How do I get the path of the current executed file in Python?
This may seem like a newbie question, but it is not. Some common approaches don't work in all cases:
sys.argv[0]
This means using path = os.path.abspath(os.path.dirname(sys.argv[0]))
, but this does not work if you are running from another Python script in another directory, and this can happen in real life.
__file__
This means using path = os.path.abspath(os.path.dirname(__file__))
, but I found that this doesn't work:
-
py2exe
doesn't have a__file__
attribute, but there is a workaround - When you run from IDLE with
execute()
there is no__file__
attribute -
Mac OS X v10.6 (Snow Leopard) where I get
NameError: global name '__file__' is not defined
Related questions with incomplete answers:
- Find path to currently running file
- Path to current file depends on how I execute the program
- How can I know the path of the running script in Python?
- Change directory to the directory of a Python script
I'm looking for a generic solution, one that would work in all above use cases.
Update
Here is the result of a testcase:
Output of python a.py
(on Windows)
a.py: __file__= a.py
a.py: os.getcwd()= C:\zzz
b.py: sys.argv[0]= a.py
b.py: __file__= a.py
b.py: os.getcwd()= C:\zzz
a.py
#! /usr/bin/env python
import os, sys
print "a.py: sys.argv[0]=", sys.argv[0]
print "a.py: __file__=", __file__
print "a.py: os.getcwd()=", os.getcwd()
print
execfile("subdir/b.py")
File subdir/b.py
#! /usr/bin/env python
import os, sys
print "b.py: sys.argv[0]=", sys.argv[0]
print "b.py: __file__=", __file__
print "b.py: os.getcwd()=", os.getcwd()
print
tree
C:.
| a.py
\---subdir
b.py
You can't directly determine the location of the main script being executed.

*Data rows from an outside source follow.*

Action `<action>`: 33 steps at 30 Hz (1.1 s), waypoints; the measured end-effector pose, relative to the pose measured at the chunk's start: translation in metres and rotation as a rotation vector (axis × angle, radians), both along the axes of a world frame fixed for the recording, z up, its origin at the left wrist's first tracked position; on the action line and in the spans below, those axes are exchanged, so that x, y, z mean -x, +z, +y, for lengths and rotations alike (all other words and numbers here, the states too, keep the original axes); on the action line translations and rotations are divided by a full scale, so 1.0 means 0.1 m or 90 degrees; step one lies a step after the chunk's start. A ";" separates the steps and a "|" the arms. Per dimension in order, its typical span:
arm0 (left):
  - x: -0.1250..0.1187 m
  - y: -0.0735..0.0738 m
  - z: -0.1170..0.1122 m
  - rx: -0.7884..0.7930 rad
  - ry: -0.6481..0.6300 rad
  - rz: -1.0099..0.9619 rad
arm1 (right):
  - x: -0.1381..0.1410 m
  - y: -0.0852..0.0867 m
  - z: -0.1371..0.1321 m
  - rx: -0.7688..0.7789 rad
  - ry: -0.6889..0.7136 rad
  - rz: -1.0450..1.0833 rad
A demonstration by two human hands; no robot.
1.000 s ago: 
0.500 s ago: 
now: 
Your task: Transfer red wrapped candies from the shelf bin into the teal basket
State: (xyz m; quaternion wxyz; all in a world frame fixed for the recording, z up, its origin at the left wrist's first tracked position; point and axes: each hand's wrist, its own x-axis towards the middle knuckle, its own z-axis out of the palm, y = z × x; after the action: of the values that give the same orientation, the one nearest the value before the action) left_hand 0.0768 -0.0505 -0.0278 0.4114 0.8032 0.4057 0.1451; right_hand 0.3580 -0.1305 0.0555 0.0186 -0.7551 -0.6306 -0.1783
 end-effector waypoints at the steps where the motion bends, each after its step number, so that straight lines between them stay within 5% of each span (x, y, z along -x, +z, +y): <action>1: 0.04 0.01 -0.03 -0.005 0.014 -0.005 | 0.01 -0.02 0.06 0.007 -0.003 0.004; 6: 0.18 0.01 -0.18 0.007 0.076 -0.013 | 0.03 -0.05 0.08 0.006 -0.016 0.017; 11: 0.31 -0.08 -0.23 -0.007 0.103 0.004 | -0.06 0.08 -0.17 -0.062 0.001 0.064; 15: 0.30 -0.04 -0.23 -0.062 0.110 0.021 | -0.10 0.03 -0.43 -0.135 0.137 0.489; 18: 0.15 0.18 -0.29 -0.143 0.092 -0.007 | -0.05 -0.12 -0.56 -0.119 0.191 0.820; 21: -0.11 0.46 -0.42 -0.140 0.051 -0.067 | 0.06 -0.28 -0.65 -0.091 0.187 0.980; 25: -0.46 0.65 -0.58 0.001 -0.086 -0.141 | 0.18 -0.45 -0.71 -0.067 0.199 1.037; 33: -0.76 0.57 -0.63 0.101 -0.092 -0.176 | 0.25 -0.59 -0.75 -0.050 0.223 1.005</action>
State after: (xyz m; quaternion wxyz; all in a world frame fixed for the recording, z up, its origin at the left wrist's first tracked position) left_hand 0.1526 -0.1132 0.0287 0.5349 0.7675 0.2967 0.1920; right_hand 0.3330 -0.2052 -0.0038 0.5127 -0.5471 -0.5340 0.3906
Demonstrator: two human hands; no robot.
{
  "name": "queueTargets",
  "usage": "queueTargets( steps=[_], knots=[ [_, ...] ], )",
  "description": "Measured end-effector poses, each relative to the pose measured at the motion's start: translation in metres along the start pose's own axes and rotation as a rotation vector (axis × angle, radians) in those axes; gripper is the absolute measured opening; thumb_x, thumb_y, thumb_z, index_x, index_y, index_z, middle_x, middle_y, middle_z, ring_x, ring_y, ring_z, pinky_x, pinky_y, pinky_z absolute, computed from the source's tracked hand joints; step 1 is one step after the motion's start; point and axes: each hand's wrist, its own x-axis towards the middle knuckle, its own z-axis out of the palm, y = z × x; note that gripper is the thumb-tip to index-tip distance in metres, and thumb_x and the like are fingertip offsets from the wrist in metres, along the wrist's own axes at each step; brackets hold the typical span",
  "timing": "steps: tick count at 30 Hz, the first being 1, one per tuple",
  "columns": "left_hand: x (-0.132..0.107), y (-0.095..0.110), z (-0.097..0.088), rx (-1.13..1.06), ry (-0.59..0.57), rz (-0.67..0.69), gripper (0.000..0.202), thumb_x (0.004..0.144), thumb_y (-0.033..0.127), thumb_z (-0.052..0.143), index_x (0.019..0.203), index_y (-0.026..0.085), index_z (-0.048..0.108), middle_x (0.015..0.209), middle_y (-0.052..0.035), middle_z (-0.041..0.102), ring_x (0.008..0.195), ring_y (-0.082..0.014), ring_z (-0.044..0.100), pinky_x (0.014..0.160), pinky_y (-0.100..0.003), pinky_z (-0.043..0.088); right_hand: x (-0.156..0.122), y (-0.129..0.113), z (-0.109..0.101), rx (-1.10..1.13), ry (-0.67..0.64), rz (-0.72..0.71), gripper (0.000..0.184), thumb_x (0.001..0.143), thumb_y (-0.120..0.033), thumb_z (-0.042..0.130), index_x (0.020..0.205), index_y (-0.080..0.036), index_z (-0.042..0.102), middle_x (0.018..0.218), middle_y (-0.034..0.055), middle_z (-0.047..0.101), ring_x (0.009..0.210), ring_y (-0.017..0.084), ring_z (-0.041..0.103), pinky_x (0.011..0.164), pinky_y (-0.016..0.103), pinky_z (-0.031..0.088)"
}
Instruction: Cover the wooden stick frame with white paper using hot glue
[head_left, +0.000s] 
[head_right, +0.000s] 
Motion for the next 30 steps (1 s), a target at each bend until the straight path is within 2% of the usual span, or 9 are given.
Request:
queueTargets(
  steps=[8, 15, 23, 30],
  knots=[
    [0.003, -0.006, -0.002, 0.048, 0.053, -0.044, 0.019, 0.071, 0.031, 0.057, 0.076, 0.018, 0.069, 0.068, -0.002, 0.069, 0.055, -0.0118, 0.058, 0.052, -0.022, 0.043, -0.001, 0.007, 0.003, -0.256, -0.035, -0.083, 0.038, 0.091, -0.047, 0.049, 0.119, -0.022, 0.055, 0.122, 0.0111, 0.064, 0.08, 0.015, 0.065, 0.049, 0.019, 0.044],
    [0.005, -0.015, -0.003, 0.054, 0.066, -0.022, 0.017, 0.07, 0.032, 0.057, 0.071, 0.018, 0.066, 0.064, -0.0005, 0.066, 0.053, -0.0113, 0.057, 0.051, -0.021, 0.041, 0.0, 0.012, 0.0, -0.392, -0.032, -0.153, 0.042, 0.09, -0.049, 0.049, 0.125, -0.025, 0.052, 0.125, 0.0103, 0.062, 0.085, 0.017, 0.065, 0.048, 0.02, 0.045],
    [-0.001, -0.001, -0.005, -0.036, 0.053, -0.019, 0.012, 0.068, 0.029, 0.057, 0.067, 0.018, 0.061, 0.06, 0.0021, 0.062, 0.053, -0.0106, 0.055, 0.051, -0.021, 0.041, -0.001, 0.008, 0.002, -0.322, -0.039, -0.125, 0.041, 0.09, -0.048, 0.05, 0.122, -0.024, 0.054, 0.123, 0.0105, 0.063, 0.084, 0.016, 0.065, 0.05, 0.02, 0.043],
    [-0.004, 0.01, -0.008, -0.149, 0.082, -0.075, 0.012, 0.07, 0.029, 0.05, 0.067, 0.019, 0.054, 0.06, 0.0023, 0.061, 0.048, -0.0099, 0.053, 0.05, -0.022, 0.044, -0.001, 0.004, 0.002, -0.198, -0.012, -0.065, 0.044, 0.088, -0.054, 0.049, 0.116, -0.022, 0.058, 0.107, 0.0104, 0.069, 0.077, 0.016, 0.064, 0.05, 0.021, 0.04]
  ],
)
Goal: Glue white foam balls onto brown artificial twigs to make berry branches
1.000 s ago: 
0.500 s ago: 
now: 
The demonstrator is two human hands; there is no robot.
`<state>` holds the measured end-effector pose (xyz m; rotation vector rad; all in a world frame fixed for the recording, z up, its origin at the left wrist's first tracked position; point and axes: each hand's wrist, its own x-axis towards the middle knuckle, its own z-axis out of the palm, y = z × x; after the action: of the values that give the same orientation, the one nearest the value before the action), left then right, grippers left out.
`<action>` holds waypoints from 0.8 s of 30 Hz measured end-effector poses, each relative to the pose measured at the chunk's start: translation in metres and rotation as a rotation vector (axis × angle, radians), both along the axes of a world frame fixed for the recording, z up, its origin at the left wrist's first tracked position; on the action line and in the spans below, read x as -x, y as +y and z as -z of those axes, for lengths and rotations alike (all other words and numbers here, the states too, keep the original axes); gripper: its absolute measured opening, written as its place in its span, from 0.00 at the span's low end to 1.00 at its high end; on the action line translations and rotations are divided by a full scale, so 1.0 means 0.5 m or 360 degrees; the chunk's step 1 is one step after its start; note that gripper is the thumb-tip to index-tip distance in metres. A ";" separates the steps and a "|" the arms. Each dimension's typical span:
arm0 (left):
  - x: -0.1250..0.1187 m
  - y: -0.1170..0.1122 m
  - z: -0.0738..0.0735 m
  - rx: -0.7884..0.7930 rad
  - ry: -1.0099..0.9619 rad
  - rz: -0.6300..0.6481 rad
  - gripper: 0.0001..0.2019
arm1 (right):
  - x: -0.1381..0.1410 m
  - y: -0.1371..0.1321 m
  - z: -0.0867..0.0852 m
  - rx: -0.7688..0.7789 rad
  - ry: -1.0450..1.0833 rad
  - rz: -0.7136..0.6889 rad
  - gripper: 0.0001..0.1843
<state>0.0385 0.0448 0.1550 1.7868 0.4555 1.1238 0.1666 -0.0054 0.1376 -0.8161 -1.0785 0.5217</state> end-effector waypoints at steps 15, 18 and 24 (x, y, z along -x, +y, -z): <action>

After all, sometimes the script didn't come from a file at all. For example, it could come from the interactive interpreter or dynamically generated code stored only in memory.
However, you can reliably determine the location of a module, since modules are always loaded from a file. If you create a module with the following code and put it in the same directory as your main script, then the main script can import the module and use that to locate itself.
some_path/module_locator.py:
def we_are_frozen():
# All of the modules are built-in to the interpreter, e.g., by py2exe
return hasattr(sys, "frozen")
def module_path():
encoding = sys.getfilesystemencoding()
if we_are_frozen():
return os.path.dirname(unicode(sys.executable, encoding))
return os.path.dirname(unicode(__file__, encoding))
some_path/main.py:
import module_locator
my_path = module_locator.module_path()
If you have several main scripts in different directories, you may need more than one copy of module_locator.
Of course, if your main script is loaded by some other tool that doesn't let you import modules that are co-located with your script, then you're out of luck. In cases like that, the information you're after simply doesn't exist anywhere in your program. Your best bet would be to file a bug with the authors of the tool.
First, you need to import from inspect
and os
from inspect import getsourcefile
from os.path import abspath
Next, wherever you want to find the source file from you just use
abspath(getsourcefile(lambda:0))
This solution is robust even in executables:
import inspect, os.path
filename = inspect.getframeinfo(inspect.currentframe()).filename
path = os.path.dirname(os.path.abspath(filename))
I was running into a similar problem, and I think this might solve the problem:
def module_path(local_function):
''' returns the module path without the use of __file__. Requires a function defined
locally in the module.
from http://stackoverflow.com/questions/729583/getting-file-path-of-imported-module'''
return os.path.abspath(inspect.getsourcefile(local_function))
It works for regular scripts and in IDLE. All I can say is try it out for others!
My typical usage:
from toolbox import module_path
def main():
pass # Do stuff
global __modpath__
__modpath__ = module_path(main)
Now I use _modpath_ instead of _file_.
You have simply called:
path = os.path.abspath(os.path.dirname(sys.argv[0]))
instead of:
path = os.path.dirname(os.path.abspath(sys.argv[0]))
abspath()
gives you the absolute path of sys.argv[0]
(the filename your code is in) and dirname()
returns the directory path without the filename.